I didn’t grow up with a father who followed sports. As a result, I was never exposed to football, baseball or basketball. When I got to Harbor High, I went to a couple of football games as a freshman because friends went, and I hadn’t a clue as to what was going on. Being an obliging sort, I yelled whatever the cheerleaders exhorted me to yell, sang the fight song when the band played and then had a sort of “been there done that” reaction. I paid very little attention the rest of my time at Harbor and couldn’t have told you whether we had a good team or a bad one. I can now, however. We had bad teams. In looking back at my yearbooks, the varsity football team won one or two games a season and the losses were often by lopsided scores.

As for the other two big sports, I never went to a basketball or baseball game, although I did understand the sports since we girls played them in gym, although the girls’ version of basketball was a pale shadow of the boys’ game.  Each player was limited to two dribbles, and everyone played half court, forwards on one half, guards on the other, with a foul being called if a player stepped over the line. This was the period when females were viewed as delicate little things, not up to the rigors of a full-court press. Again, I couldn’t have told you the status of either of the boys’ teams, but a quick look at the yearbooks shows they weren’t winning any trophies either.

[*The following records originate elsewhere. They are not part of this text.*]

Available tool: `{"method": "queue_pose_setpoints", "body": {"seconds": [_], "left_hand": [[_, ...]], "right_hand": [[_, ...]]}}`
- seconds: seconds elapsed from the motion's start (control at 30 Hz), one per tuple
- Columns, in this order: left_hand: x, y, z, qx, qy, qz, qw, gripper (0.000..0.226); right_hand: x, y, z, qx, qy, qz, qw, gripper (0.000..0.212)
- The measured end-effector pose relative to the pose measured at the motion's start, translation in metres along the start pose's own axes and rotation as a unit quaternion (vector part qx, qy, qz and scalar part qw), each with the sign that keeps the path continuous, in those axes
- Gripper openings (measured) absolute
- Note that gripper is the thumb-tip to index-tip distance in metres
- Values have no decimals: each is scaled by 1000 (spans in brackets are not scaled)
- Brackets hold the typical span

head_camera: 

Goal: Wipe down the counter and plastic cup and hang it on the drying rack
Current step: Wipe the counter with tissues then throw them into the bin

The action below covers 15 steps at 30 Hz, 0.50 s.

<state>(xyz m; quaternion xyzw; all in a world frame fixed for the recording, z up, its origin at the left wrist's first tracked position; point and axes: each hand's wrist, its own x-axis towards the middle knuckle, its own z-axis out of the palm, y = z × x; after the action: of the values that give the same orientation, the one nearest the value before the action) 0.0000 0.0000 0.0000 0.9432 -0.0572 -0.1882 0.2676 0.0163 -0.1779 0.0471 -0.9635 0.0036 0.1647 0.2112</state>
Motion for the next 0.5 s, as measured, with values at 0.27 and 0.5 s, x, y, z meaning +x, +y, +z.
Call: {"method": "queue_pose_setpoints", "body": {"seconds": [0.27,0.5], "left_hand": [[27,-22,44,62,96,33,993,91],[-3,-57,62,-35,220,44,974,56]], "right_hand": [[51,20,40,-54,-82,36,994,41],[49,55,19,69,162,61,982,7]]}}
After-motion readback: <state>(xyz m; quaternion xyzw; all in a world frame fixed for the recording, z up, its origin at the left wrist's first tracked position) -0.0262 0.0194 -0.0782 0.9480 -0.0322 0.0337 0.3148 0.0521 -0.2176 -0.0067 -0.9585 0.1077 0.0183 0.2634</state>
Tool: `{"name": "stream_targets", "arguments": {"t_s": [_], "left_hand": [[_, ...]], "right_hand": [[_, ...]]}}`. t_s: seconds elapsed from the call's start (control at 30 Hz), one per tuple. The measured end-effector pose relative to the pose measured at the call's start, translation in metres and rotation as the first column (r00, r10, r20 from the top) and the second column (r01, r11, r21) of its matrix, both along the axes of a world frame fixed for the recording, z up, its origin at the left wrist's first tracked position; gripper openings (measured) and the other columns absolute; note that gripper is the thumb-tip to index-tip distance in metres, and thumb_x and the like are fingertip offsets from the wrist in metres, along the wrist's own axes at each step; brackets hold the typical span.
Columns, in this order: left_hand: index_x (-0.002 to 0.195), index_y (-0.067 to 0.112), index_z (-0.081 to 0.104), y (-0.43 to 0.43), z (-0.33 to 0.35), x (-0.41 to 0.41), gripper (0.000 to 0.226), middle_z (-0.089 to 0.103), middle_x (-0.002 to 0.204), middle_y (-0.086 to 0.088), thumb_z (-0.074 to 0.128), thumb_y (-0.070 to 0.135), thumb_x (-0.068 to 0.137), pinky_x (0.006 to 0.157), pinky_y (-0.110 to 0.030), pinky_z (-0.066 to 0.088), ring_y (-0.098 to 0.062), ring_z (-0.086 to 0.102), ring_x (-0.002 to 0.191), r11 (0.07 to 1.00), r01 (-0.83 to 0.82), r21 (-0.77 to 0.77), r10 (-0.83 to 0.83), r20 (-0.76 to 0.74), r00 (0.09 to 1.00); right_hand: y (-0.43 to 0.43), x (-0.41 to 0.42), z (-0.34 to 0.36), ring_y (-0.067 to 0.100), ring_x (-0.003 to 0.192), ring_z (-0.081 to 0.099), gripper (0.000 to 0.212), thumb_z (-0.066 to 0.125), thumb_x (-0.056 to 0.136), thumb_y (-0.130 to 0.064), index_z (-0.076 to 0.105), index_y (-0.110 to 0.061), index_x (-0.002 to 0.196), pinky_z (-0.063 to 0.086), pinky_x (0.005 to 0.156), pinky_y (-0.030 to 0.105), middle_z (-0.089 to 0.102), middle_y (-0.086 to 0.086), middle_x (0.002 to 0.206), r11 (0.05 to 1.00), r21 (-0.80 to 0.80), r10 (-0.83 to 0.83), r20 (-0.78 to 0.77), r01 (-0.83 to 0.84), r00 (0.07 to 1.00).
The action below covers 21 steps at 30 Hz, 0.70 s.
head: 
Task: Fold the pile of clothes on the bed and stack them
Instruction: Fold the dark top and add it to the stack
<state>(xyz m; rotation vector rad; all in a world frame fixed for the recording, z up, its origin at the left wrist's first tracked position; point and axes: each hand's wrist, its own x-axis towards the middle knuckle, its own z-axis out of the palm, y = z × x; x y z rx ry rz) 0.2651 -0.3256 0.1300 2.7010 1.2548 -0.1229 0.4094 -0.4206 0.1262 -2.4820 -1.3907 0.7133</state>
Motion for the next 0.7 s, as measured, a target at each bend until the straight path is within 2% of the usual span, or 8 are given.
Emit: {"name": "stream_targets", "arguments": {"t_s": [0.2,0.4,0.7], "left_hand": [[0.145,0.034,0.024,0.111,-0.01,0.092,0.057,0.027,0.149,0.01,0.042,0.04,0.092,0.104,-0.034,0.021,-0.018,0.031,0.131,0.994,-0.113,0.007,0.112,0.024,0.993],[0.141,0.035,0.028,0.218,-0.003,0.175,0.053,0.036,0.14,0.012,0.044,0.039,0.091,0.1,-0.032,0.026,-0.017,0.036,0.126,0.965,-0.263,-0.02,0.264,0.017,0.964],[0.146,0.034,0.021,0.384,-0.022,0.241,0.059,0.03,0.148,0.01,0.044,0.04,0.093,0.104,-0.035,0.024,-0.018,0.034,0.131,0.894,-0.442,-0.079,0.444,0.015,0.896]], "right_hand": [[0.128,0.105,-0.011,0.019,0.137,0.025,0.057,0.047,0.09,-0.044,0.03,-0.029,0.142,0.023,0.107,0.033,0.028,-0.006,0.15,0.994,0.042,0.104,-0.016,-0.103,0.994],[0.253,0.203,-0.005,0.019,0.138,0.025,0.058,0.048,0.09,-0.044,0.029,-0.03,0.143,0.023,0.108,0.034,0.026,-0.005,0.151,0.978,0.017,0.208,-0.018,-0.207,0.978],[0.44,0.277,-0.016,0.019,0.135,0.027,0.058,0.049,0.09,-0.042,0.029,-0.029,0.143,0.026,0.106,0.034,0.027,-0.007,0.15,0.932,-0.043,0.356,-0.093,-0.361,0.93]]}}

Despite their less than indifferent records, these three sports were the leads in the yearbook productions. Meanwhile, the real talent, the one with actual Oscar potential, was hidden a bit backstage. You had to thumb through quite a few pages to get to swimming, but when you got there it was solid gold. Under the direction of Ted Newland, Harbor was a powerhouse with a tradition of sweeping the dual meets and winning Sunset League. I’ve often wondered if that dominance wasn’t why Newland introduced water polo to the school – to give him and his team a new challenge. A challenge it was, but in an unexpected way. In water polo you need to be a good swimmer, obviously, but it’s more than that.  You’re going to be throwing a good-sized ball at a goal without the ground to provide a base. You have to have tremendous leg strength and technique to provide the leverage that lets you rise out of the water to make the shot, and not just for a second. A player may be up there for quite a period, faking, waiting for the goalie to commit before taking the shot and sinking down. Now this was in the days before lavish spending on high school sports venues. A pool was considered perfectly adequate if it held water and that the Harbor High pool did, just not that much of it. Most of the pool was barely five feet deep, which meant the guys could easily stand on the bottom. An advantage, right, standing to take shots on goal? Unfortunately, there’s a rule that you can’t touch or push off the bottom at any time. Do that, and you lose the ball, so the team had to learn all the movements in a very condensed fashion to avoid touching the tile or, as most of them did, learn to touch down so slyly that the referees couldn’t detect it. Of course, for visiting teams, it was an even worse challenge since most of them hadn’t practiced in a shallow pool, and some think this was why Harbor did so well right out of the gate, winning eight of 13 games its first year. I think it was just the raw talent imported from the swim team.

Today, Harbor has a beautiful pool with plenty of depth for water polo, and the current players far surpass those pioneers of the sport, but if you put them back in the old, shallow pool? My money’s on the old guys.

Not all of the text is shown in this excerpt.